Grace intentó esconder las fotos tras su espalda, retrocediendo un paso mientras su rostro perdía todo rastro de color.
—No... no es nada, Dominic —balbuceó, tratando de sonar convincente—, solo correspondencia de la empresa.
Dominic no se movió, pero su mirada se volvió más pesada y penetrante. La tensión en sus hombros delataba que no aceptaría una evasiva.
—Grace, déjame ver —ordenó con una calma que resultaba amenazante—. No me ocultes nada. Ya hemos hablado de que no habrá más secretos entre nosotros.
—Es que no quiero que veas esto... no ahora, después de lo que pasaste en el hospital —insistió ella con la voz quebrada.
—Si no me lo muestras ahora, será mucho peor —sentenció él, extendiendo la mano con firmeza.
Grace suspiró, derrotada, y con los dedos temblorosos le extendió las fotografías y la nota de Charlotte. Dominic las tomó con brusquedad. Sus ojos recorrieron las imágenes de la mujer en la cama con rapidez, casi con asco, y luego leyó la caligrafía de su abuela.
Su reacción no fue de tristeza, sino de una furia gélida que hizo que apretara los papeles hasta arrugarlos en su puño. Sus facciones se endurecieron como el granito y una risa seca, carente de humor, escapó de sus labios.

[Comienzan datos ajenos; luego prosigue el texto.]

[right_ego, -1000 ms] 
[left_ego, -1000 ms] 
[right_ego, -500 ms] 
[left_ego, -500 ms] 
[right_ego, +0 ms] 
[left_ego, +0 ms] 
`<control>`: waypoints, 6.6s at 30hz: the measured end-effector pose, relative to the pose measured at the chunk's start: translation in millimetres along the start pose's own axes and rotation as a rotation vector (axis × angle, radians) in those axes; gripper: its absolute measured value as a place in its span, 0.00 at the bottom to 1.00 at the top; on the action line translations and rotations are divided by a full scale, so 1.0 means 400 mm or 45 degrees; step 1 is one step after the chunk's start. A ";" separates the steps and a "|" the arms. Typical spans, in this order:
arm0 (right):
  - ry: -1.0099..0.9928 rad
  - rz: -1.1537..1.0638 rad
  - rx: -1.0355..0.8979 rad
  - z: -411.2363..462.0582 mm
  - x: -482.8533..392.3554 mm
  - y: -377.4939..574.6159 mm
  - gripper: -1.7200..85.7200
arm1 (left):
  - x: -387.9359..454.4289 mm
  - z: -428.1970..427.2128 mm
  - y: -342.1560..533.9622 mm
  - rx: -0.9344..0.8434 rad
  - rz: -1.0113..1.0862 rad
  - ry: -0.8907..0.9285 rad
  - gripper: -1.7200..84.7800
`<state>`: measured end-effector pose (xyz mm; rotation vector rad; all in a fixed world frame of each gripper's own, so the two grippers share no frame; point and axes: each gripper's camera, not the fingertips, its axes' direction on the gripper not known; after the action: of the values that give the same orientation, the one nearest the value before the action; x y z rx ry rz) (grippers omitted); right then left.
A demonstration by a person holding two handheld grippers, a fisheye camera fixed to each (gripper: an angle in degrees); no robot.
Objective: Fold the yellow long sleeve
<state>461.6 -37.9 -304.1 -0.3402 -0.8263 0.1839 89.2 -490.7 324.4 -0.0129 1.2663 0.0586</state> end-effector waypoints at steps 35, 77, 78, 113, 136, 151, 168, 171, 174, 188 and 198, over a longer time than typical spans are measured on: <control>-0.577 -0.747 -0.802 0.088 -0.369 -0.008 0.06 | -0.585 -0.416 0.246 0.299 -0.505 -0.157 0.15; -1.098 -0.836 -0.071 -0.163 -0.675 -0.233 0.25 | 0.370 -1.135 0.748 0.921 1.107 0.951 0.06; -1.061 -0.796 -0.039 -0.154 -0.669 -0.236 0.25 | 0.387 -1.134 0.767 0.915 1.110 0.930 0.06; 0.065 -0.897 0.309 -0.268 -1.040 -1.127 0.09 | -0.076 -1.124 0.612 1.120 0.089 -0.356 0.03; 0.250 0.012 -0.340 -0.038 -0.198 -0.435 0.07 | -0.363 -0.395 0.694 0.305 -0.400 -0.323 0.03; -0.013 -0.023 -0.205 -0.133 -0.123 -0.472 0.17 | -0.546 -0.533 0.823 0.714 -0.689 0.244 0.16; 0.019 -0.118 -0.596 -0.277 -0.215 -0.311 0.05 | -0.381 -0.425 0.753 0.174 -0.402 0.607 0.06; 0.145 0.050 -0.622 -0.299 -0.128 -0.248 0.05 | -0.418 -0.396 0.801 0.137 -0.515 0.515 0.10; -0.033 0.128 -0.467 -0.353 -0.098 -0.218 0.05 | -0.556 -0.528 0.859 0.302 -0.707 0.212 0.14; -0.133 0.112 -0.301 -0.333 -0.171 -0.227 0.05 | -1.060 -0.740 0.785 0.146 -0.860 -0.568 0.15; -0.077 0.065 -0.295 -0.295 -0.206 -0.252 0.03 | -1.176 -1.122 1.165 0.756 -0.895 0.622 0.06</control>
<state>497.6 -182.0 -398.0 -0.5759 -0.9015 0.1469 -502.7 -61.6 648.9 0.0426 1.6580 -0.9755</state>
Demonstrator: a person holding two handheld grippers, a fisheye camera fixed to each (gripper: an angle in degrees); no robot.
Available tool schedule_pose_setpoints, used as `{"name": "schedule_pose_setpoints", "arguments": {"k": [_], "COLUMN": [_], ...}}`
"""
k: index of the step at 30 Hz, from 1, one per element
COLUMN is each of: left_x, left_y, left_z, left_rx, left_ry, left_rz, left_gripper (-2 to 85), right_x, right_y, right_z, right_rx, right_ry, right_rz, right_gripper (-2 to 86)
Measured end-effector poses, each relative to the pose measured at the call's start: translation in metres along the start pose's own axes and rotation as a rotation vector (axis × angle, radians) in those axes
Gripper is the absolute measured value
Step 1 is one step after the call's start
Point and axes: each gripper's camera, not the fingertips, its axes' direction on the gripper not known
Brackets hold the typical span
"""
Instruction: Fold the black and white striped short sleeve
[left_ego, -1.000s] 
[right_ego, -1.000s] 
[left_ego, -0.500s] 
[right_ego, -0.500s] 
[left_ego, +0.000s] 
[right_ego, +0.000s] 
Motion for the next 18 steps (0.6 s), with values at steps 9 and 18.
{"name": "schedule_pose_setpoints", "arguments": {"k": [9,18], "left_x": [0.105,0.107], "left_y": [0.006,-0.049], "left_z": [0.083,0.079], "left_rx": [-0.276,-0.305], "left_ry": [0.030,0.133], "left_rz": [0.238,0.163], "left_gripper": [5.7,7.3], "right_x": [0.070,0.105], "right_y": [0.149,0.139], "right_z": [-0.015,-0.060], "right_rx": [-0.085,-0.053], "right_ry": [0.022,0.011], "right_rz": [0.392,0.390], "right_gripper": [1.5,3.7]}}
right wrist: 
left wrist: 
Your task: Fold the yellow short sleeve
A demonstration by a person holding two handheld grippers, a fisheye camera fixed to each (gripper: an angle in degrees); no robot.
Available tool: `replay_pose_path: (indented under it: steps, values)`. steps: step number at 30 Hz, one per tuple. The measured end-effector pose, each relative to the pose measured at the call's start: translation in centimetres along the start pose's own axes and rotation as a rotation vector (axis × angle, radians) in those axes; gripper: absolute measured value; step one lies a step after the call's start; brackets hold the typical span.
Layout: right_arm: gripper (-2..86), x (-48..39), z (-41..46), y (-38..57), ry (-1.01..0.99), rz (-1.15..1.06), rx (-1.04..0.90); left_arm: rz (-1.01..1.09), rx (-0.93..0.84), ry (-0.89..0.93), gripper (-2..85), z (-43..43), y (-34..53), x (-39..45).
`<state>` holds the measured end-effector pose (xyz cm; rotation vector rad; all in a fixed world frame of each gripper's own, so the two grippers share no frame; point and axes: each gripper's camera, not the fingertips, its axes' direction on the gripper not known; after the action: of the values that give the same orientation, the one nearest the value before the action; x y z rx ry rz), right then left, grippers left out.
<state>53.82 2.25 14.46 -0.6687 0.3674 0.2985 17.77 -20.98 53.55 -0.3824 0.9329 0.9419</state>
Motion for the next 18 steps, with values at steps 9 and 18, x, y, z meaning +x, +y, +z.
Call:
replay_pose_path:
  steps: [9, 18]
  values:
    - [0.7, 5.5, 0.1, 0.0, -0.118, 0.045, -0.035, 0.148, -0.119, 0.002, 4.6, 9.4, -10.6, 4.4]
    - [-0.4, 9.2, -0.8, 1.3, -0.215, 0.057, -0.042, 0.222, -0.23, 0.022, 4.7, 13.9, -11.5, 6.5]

—No me importa —soltó Dominic, lanzando las fotos sobre la mesa como si fueran basura—. No quiero saber absolutamente nada de esa mujer. Si esas fotos son ciertas o falsas, me da exactamente lo mismo. No me interesa su pasado ni su vida.
—Dominic, por favor, cálmate —rogó Grace, acercándose para poner una mano sobre su brazo—. Tú conoces a tu abuela mejor que nadie. Esto puede ser una trampa, un montaje como lo hizo conmigo para desprestigiarme y que pensaras que te engañé.
Dominic se soltó de su agarre y comenzó a caminar por la sala, con los ojos encendidos de resentimiento, agarró las fotos y las rompió con sus propias manos.
—¿Y por qué no volvió entonces? —estalló él, girándose hacia ella—. Si era una trampa, ¿por qué no intentó defenderse? ¿Por qué nos dejó a mi padre y a mí en ese infierno? Si hubiera sido inocente, habría luchado. Tú luchaste por nuestros hijos con uñas y dientes, Grace; tú nunca los abandonaste a pesar de las amenazas. Ella, en cambio, se fue y no hubo ni una llamada, ni una carta, nada en veintisiete años.
Dominic se acercó a Grace, tomándola de los hombros con una intensidad que nacía del dolor más profundo de su infancia.
—Esa mujer, así resulte ser la persona más inocente del mundo, no es mi madre. Mi madre no nos habría dejado morir en vida mientras ella desaparecía. Para mí, ella murió el día que cruzó esa puerta y no volvió a mirar atrás.
Grace rodeó a Dominic con sus brazos, hundiendo el rostro en su pecho para transmitirle la calma que tanto necesitaba.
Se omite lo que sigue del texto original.